TO DO
Please reproduce the listing in its entirety, exactly as written, but without images.

══════

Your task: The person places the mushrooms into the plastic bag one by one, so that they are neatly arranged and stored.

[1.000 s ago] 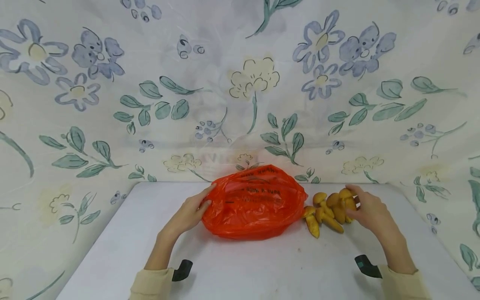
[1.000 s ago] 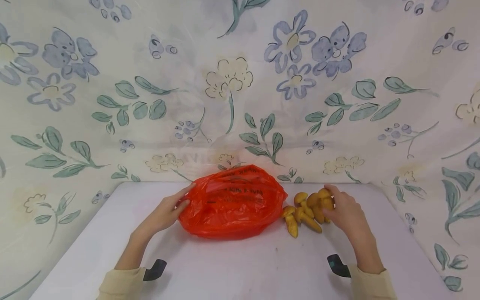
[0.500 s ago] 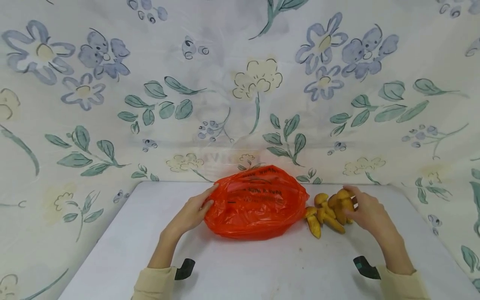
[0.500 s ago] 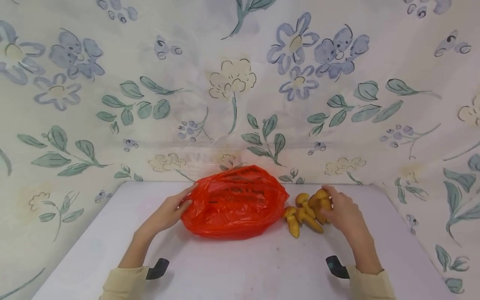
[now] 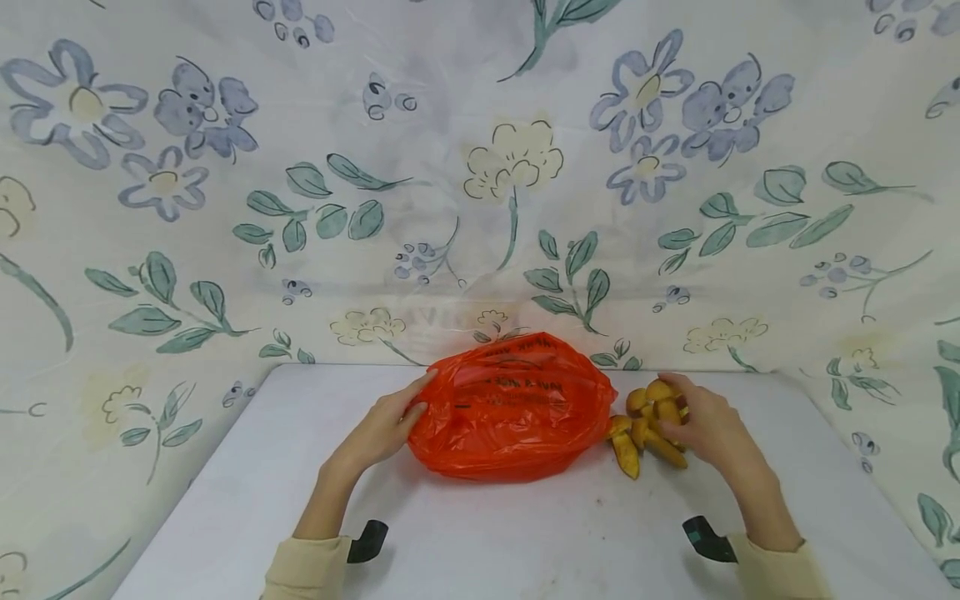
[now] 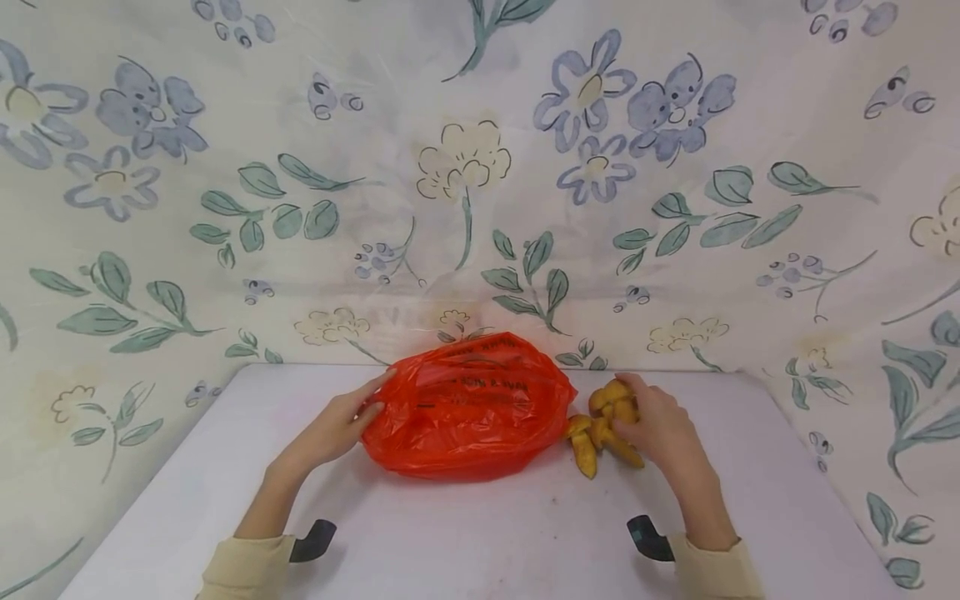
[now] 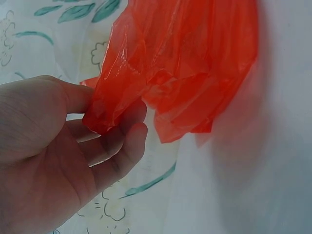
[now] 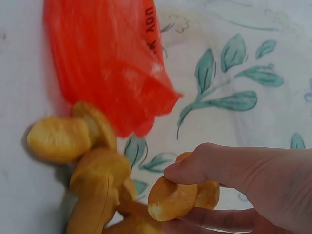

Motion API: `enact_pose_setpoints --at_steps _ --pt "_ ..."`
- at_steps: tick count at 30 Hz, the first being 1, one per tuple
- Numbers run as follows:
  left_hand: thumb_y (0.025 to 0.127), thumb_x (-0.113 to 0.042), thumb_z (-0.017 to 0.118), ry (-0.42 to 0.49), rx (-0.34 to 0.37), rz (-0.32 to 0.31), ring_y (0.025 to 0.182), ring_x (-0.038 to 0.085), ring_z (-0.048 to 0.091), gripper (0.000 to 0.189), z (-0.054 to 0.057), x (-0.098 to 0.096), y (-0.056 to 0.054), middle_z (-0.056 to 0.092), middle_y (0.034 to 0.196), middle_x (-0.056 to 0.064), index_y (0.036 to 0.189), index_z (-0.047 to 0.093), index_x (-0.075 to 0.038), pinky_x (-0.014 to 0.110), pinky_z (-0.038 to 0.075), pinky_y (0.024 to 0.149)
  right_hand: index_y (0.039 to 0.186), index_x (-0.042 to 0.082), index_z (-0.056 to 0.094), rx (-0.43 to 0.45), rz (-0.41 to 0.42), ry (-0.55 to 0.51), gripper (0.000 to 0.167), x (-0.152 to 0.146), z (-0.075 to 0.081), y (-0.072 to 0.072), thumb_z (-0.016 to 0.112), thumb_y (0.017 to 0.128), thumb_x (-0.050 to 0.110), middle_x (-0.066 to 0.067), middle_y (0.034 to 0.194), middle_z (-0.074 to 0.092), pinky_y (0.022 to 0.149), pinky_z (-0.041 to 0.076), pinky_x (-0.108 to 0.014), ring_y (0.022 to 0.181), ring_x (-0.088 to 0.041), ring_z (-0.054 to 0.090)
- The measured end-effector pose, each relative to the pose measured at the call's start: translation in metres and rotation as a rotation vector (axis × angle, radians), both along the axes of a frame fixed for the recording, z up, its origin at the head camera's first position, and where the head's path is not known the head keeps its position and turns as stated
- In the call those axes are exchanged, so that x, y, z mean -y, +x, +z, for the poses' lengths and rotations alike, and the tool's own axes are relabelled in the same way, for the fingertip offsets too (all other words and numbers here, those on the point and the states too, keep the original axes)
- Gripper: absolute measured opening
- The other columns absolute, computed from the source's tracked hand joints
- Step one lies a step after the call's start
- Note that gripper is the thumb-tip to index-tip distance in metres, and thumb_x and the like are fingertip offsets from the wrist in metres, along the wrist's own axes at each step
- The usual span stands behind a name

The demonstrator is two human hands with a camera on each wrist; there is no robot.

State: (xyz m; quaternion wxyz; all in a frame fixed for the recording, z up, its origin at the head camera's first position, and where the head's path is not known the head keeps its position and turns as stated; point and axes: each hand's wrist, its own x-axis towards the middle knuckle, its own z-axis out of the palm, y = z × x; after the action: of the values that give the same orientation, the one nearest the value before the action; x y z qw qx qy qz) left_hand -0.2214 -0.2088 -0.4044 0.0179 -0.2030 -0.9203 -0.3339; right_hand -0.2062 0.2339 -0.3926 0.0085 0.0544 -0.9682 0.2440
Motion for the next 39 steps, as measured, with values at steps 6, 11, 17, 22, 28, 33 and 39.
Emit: enact_pose_setpoints --at_steps 6,11,17,22,28,33,39 --pt "0.099 -0.003 0.052 0.002 0.003 0.000 0.134 0.038 0.049 0.056 -0.001 -0.001 0.000 0.044 0.152 0.017 0.152 0.036 -0.012 0.051 0.048 0.104 0.144 0.005 0.041 -0.002 0.022 -0.044 0.066 0.016 0.009 -0.002 0.071 0.085 0.016 -0.024 0.119 0.061 0.076 0.060 -0.043 0.096 -0.032 0.059" --pt "0.099 -0.004 0.052 -0.001 0.005 0.002 0.134 0.038 0.050 0.056 -0.001 -0.002 0.000 0.045 0.151 0.017 0.152 0.036 -0.011 0.050 0.048 0.104 0.143 0.006 0.043 -0.009 0.045 -0.083 0.064 0.030 0.014 -0.003 0.071 0.086 0.014 -0.020 0.119 0.063 0.080 0.060 -0.043 0.101 -0.032 0.061" --pt "0.099 -0.004 0.052 -0.004 0.009 -0.005 0.135 0.038 0.048 0.056 -0.001 -0.002 -0.001 0.044 0.152 0.018 0.152 0.036 -0.011 0.051 0.047 0.105 0.145 0.009 0.042 0.025 0.057 -0.143 0.066 0.045 0.018 -0.007 0.071 0.086 0.016 -0.018 0.123 0.062 0.072 0.061 -0.034 0.102 -0.030 0.061" --pt "0.099 -0.004 0.052 -0.005 0.013 -0.008 0.136 0.038 0.047 0.056 -0.003 -0.002 -0.001 0.044 0.152 0.018 0.153 0.035 -0.012 0.051 0.046 0.105 0.146 0.011 0.042 0.027 0.069 -0.162 0.066 0.056 0.023 -0.010 0.069 0.086 0.014 -0.017 0.121 0.062 0.069 0.060 -0.031 0.098 -0.028 0.061" --pt "0.099 -0.004 0.052 -0.011 -0.004 -0.008 0.134 0.037 0.049 0.056 -0.003 -0.004 -0.001 0.045 0.151 0.018 0.152 0.036 -0.011 0.051 0.047 0.105 0.146 0.014 0.042 0.001 0.077 -0.146 0.064 0.067 0.031 -0.012 0.067 0.086 0.014 -0.015 0.119 0.062 0.065 0.057 -0.027 0.095 -0.027 0.060" --pt "0.099 -0.005 0.052 -0.012 0.005 -0.004 0.133 0.037 0.050 0.057 -0.003 -0.005 0.000 0.045 0.151 0.018 0.153 0.035 -0.013 0.050 0.047 0.104 0.146 0.015 0.042 -0.013 0.078 -0.134 0.066 0.078 0.036 -0.014 0.069 0.086 0.017 -0.014 0.120 0.062 0.069 0.059 -0.030 0.102 -0.029 0.059" --pt "0.099 -0.004 0.052 -0.012 -0.006 -0.001 0.132 0.037 0.052 0.056 -0.003 -0.003 0.001 0.046 0.150 0.018 0.152 0.036 -0.012 0.050 0.048 0.104 0.146 0.013 0.043 -0.050 0.101 -0.123 0.067 0.097 0.040 -0.017 0.071 0.084 0.016 -0.015 0.130 0.060 0.085 0.059 -0.044 0.106 -0.031 0.057"
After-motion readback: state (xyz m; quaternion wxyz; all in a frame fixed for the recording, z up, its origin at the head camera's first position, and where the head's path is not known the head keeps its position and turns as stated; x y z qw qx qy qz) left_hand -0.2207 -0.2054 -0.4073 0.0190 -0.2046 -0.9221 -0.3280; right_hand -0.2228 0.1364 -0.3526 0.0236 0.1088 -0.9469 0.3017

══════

SOLUTION TO THIS TASK
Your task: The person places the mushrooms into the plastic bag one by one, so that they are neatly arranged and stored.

[1.000 s ago] 
[1.000 s ago] 
[0.500 s ago] 
[0.500 s ago] 
[now] 
[now] 
[now] 
[now] 

Motion API: `enact_pose_setpoints --at_steps _ --pt "_ ..."`
- at_steps: tick count at 30 Hz, the first being 1, one per tuple
- Numbers run as follows:
  left_hand: thumb_y (0.025 to 0.127), thumb_x (-0.113 to 0.042), thumb_z (-0.017 to 0.118), ry (-0.42 to 0.49), rx (-0.34 to 0.37), rz (-0.32 to 0.31), ring_y (0.025 to 0.182), ring_x (-0.038 to 0.085), ring_z (-0.048 to 0.091), gripper (0.000 to 0.189), z (-0.054 to 0.057), x (-0.098 to 0.096), y (-0.056 to 0.054), middle_z (-0.056 to 0.092), middle_y (0.034 to 0.196), middle_x (-0.056 to 0.064), index_y (0.036 to 0.189), index_z (-0.047 to 0.093), index_x (-0.075 to 0.038), pinky_x (-0.014 to 0.110), pinky_z (-0.038 to 0.075), pinky_y (0.024 to 0.149)
  right_hand: index_y (0.039 to 0.186), index_x (-0.042 to 0.082), index_z (-0.056 to 0.094), rx (-0.43 to 0.45), rz (-0.41 to 0.42), ry (-0.55 to 0.51), gripper (0.000 to 0.167), x (-0.152 to 0.146), z (-0.075 to 0.081), y (-0.072 to 0.072), thumb_z (-0.016 to 0.112), thumb_y (0.017 to 0.128), thumb_x (-0.050 to 0.110), middle_x (-0.066 to 0.067), middle_y (0.034 to 0.194), middle_z (-0.074 to 0.092), pinky_y (0.022 to 0.149), pinky_z (-0.041 to 0.076), pinky_x (-0.108 to 0.014), ring_y (0.022 to 0.181), ring_x (-0.088 to 0.041), ring_z (-0.054 to 0.090)
- The measured end-effector pose, each relative to the pose measured at the call's start: translation in metres and rotation as a rotation vector (axis × angle, radians), both along the axes of a frame fixed for the recording, z up, its origin at the head camera's first position, and where the head's path is not known the head keeps its position and turns as stated
- In the call those axes are exchanged, so that x, y, z mean -y, +x, +z, for the poses' lengths and rotations alike, and the tool's own axes are relabelled in the same way, for the fingertip offsets too (all other words and numbers here, those on the point and the states too, keep the original axes)
- Gripper: absolute measured opening
- The other columns absolute, computed from the source's tracked hand joints
- Step one lies a step after the call's start
- Note that gripper is the thumb-tip to index-tip distance in metres, and thumb_x and the like are fingertip offsets from the wrist in metres, along the wrist's own axes at each step
- The usual span stands behind a name

The demonstrator is two human hands with a camera on each wrist; there is no robot.

State: (xyz m; quaternion wxyz; all in a frame fixed for the recording, z up, its origin at the head camera's first position, and where the head's path is not known the head keeps its position and turns as stated; point and axes: each hand's wrist, its own x-axis towards the middle knuckle, its own z-axis out of the palm, y = z × x; after the action: of the values that give the same orientation, the one nearest the value before the action; x y z qw qx qy qz) left_hand -0.2214 -0.2088 -0.4044 0.0179 -0.2030 -0.9203 -0.3339; right_hand -0.2062 0.2339 -0.3926 0.0085 0.0544 -0.9682 0.2440
Motion for the next 39 steps, as measured, with values at steps 6, 11, 17, 22, 28, 33 and 39.
Emit: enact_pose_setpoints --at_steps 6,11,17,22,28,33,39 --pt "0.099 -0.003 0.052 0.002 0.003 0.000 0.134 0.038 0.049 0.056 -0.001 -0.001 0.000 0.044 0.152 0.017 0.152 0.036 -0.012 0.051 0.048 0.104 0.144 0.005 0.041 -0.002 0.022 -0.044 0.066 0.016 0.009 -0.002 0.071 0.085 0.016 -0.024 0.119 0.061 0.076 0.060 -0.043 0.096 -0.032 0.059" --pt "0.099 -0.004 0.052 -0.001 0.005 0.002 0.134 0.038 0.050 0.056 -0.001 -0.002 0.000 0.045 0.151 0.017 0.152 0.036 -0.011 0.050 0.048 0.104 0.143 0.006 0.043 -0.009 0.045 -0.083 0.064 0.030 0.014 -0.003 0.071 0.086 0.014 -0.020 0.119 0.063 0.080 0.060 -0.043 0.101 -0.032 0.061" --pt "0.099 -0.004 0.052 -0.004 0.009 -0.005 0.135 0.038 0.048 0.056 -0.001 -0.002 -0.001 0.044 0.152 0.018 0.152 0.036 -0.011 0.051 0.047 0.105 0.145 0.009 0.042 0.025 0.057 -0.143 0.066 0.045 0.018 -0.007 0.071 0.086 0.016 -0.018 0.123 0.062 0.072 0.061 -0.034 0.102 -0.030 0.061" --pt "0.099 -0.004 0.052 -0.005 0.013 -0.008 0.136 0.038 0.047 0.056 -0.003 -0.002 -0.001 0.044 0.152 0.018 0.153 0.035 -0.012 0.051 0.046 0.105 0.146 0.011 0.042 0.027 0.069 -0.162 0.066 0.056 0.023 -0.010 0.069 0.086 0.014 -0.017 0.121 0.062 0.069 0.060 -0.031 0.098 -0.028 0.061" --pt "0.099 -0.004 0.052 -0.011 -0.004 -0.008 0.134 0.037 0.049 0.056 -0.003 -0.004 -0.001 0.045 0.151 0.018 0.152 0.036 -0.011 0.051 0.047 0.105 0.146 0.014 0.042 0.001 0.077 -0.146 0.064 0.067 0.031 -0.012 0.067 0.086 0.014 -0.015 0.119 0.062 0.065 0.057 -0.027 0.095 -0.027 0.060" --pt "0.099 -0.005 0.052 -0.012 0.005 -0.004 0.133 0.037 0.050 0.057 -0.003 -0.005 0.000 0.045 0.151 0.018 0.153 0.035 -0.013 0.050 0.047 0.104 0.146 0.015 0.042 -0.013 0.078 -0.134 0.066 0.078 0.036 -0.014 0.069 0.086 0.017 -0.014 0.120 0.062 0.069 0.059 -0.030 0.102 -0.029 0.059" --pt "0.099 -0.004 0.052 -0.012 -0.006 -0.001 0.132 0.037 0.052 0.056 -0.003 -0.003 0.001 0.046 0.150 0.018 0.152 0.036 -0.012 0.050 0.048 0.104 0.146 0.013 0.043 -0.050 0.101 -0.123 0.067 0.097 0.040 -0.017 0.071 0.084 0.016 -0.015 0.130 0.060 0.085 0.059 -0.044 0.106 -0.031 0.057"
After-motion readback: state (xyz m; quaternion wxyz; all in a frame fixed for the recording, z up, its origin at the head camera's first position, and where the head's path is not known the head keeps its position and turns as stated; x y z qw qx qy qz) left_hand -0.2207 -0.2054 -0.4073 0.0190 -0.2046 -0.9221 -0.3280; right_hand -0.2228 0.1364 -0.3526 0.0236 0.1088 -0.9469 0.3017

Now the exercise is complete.